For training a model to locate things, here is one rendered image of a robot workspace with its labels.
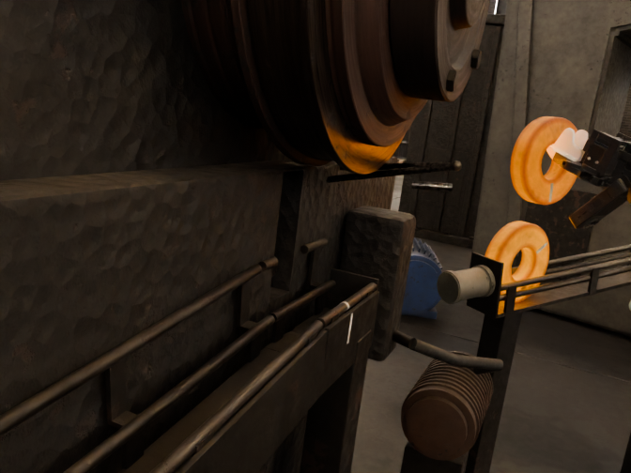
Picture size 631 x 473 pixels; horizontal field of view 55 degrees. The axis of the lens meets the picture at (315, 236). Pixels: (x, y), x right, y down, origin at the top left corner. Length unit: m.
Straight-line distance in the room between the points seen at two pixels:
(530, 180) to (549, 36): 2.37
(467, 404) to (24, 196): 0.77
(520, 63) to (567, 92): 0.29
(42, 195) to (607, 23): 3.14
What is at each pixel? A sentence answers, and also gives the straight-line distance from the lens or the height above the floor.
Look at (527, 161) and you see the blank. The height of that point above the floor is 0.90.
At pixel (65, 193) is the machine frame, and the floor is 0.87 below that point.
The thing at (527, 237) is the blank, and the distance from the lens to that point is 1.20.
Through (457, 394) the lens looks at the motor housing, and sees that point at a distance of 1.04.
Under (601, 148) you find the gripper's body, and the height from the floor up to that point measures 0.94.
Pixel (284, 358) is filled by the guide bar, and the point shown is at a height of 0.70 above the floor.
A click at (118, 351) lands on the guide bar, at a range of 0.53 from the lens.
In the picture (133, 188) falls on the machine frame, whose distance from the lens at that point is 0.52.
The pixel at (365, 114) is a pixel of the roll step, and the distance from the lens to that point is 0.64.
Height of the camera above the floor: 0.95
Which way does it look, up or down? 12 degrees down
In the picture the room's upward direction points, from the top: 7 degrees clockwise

* * *

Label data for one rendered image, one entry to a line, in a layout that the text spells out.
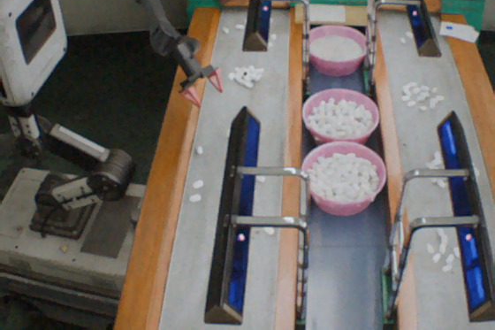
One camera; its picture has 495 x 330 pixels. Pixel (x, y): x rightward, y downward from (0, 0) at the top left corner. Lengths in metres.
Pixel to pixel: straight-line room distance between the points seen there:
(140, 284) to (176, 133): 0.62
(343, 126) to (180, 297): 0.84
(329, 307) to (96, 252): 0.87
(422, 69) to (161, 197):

## WORK ITEM
Going through the listing above, count the lines in which the word "rendered" appears, and give only the number.

## YOUR SOLUTION
2